What you return must be the data below, word for word, without any images.
*** Supplied information ***
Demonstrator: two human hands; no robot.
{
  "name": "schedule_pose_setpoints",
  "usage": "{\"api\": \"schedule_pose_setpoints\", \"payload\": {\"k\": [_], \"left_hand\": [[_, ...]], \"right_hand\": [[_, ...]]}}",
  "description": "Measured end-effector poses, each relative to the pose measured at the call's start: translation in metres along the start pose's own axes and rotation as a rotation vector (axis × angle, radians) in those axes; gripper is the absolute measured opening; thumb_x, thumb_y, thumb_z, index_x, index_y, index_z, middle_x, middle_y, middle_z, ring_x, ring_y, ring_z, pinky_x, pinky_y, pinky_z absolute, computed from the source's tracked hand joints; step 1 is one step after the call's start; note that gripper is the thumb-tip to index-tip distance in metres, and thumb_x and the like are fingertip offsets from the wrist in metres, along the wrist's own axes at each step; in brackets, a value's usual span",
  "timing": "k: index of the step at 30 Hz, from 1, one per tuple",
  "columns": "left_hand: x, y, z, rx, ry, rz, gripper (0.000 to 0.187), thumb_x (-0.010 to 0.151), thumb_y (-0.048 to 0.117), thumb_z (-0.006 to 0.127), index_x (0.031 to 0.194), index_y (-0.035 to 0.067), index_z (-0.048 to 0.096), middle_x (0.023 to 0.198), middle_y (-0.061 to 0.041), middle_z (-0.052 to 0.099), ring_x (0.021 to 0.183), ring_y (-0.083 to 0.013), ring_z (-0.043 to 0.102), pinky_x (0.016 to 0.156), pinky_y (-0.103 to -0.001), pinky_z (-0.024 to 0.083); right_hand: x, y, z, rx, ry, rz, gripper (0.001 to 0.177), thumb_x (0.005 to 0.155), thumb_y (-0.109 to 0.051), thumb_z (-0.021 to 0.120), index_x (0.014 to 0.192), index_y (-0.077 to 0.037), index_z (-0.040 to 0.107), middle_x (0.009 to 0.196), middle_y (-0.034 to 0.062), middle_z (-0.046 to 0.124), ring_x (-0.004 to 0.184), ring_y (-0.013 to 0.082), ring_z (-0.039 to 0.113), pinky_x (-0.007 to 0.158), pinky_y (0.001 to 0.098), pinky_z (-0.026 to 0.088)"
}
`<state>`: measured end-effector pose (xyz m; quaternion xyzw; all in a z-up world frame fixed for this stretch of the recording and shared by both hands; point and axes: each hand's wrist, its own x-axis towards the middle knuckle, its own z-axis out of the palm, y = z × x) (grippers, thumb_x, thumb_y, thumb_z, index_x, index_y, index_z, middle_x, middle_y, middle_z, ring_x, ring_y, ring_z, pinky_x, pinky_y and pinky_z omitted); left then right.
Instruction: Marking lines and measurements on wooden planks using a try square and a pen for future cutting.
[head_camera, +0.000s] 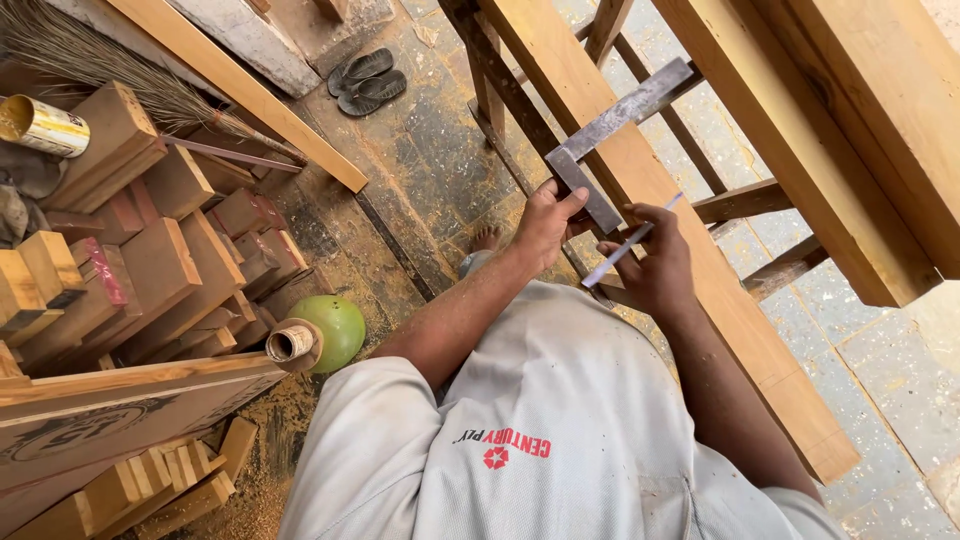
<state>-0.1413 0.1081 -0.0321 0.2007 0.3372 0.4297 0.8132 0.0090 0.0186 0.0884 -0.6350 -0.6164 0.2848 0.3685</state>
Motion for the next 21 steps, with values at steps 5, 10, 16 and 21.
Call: {"api": "schedule_pose_setpoints", "payload": {"k": [5,10,16,21], "left_hand": [[0.045,0.034,-0.024,-0.061,0.044,-0.125,0.018,0.099,0.013,0.065,0.114,0.005,0.057,0.105,-0.009,0.071,0.09,-0.0199,0.074,0.078,-0.038,0.066],[0.111,0.08,-0.076,0.194,-0.01,-0.287,0.016,0.102,0.018,0.065,0.108,0.004,0.059,0.101,-0.014,0.072,0.085,-0.022,0.073,0.071,-0.037,0.064],[0.147,0.226,-0.075,1.74,-0.592,0.641,0.019,0.097,0.025,0.067,0.106,0.01,0.063,0.107,-0.008,0.066,0.107,-0.0263,0.068,0.095,-0.042,0.057],[0.206,0.251,-0.079,1.68,-0.766,1.281,0.021,0.083,0.02,0.062,0.1,0.009,0.065,0.112,-0.008,0.06,0.119,-0.0257,0.058,0.102,-0.044,0.049]], "right_hand": [[0.06,0.008,0.043,-0.106,0.011,0.066,0.043,0.092,-0.01,0.083,0.122,-0.005,0.051,0.11,0.0145,0.071,0.101,0.0245,0.075,0.086,0.0377,0.061],[0.124,0.019,0.087,-0.38,0.058,-0.061,0.047,0.087,-0.011,0.088,0.118,-0.005,0.052,0.1,0.0146,0.068,0.09,0.0318,0.069,0.077,0.0447,0.056],[0.186,0.04,0.14,-0.543,0.156,-0.113,0.051,0.083,-0.012,0.091,0.116,-0.008,0.052,0.109,0.0111,0.07,0.089,0.0344,0.064,0.076,0.0476,0.05],[0.221,0.015,0.164,-0.572,0.195,-0.11,0.053,0.082,-0.011,0.091,0.117,-0.009,0.053,0.112,0.0109,0.07,0.091,0.0337,0.065,0.077,0.0467,0.051]]}}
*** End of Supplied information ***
*Answer to this problem*:
Demonstrator: two human hands; no robot.
{
  "name": "schedule_pose_setpoints",
  "usage": "{\"api\": \"schedule_pose_setpoints\", \"payload\": {\"k\": [_], \"left_hand\": [[_, ...]], \"right_hand\": [[_, ...]]}}",
  "description": "Measured end-effector poses, each relative to the pose measured at the call's start: translation in metres along the start pose's own axes and rotation as a rotation vector (axis × angle, radians) in those axes; gripper is the absolute measured opening; thumb_x, thumb_y, thumb_z, index_x, index_y, index_z, middle_x, middle_y, middle_z, ring_x, ring_y, ring_z, pinky_x, pinky_y, pinky_z absolute, computed from the source's tracked hand joints; step 1 is one step after the call's start; note that gripper is the thumb-tip to index-tip distance in metres, and thumb_x and the like are fingertip offsets from the wrist in metres, along the wrist's own axes at each step; in brackets, a value's usual span",
  "timing": "k: index of the step at 30 Hz, from 1, one per tuple",
  "columns": "left_hand: x, y, z, rx, ry, rz, gripper (0.000 to 0.187), thumb_x (-0.010 to 0.151), thumb_y (-0.048 to 0.117), thumb_z (-0.006 to 0.127), index_x (0.031 to 0.194), index_y (-0.035 to 0.067), index_z (-0.048 to 0.096), middle_x (0.023 to 0.198), middle_y (-0.061 to 0.041), middle_z (-0.052 to 0.099), ring_x (0.021 to 0.183), ring_y (-0.083 to 0.013), ring_z (-0.043 to 0.102), pinky_x (0.016 to 0.156), pinky_y (-0.103 to -0.001), pinky_z (-0.024 to 0.083); right_hand: x, y, z, rx, ry, rz, gripper (0.001 to 0.177), thumb_x (0.005 to 0.155), thumb_y (-0.109 to 0.051), thumb_z (-0.021 to 0.120), index_x (0.014 to 0.192), index_y (-0.077 to 0.037), index_z (-0.040 to 0.107), middle_x (0.009 to 0.196), middle_y (-0.034 to 0.062), middle_z (-0.046 to 0.124), ring_x (-0.004 to 0.184), ring_y (-0.013 to 0.082), ring_z (-0.039 to 0.113), pinky_x (-0.007 to 0.158), pinky_y (0.001 to 0.098), pinky_z (-0.026 to 0.088)"
}
`<state>`: measured end-effector pose (xyz m; quaternion xyzw; all in a z-up world frame fixed for this stretch of the recording and shared by both hands; point and axes: each hand's wrist, its own x-axis towards the middle knuckle, its own z-axis out of the palm, y = z × x) (grippers, thumb_x, thumb_y, thumb_z, index_x, index_y, index_z, middle_x, middle_y, middle_z, ring_x, ring_y, ring_z, pinky_x, pinky_y and pinky_z omitted); left then right.
Instruction: Marking lines and measurements on wooden planks using a try square and a pen for future cutting.
[head_camera, +0.000s] 
<state>-0.1413 0.1081 -0.0321 0.2007 0.3372 0.4297 0.8132 0.0090 0.0186 0.0884 -0.6350 -0.6164 0.2848 0.3685</state>
Motion for the next 21 steps, with values at steps 5, 10, 16 and 21.
Call: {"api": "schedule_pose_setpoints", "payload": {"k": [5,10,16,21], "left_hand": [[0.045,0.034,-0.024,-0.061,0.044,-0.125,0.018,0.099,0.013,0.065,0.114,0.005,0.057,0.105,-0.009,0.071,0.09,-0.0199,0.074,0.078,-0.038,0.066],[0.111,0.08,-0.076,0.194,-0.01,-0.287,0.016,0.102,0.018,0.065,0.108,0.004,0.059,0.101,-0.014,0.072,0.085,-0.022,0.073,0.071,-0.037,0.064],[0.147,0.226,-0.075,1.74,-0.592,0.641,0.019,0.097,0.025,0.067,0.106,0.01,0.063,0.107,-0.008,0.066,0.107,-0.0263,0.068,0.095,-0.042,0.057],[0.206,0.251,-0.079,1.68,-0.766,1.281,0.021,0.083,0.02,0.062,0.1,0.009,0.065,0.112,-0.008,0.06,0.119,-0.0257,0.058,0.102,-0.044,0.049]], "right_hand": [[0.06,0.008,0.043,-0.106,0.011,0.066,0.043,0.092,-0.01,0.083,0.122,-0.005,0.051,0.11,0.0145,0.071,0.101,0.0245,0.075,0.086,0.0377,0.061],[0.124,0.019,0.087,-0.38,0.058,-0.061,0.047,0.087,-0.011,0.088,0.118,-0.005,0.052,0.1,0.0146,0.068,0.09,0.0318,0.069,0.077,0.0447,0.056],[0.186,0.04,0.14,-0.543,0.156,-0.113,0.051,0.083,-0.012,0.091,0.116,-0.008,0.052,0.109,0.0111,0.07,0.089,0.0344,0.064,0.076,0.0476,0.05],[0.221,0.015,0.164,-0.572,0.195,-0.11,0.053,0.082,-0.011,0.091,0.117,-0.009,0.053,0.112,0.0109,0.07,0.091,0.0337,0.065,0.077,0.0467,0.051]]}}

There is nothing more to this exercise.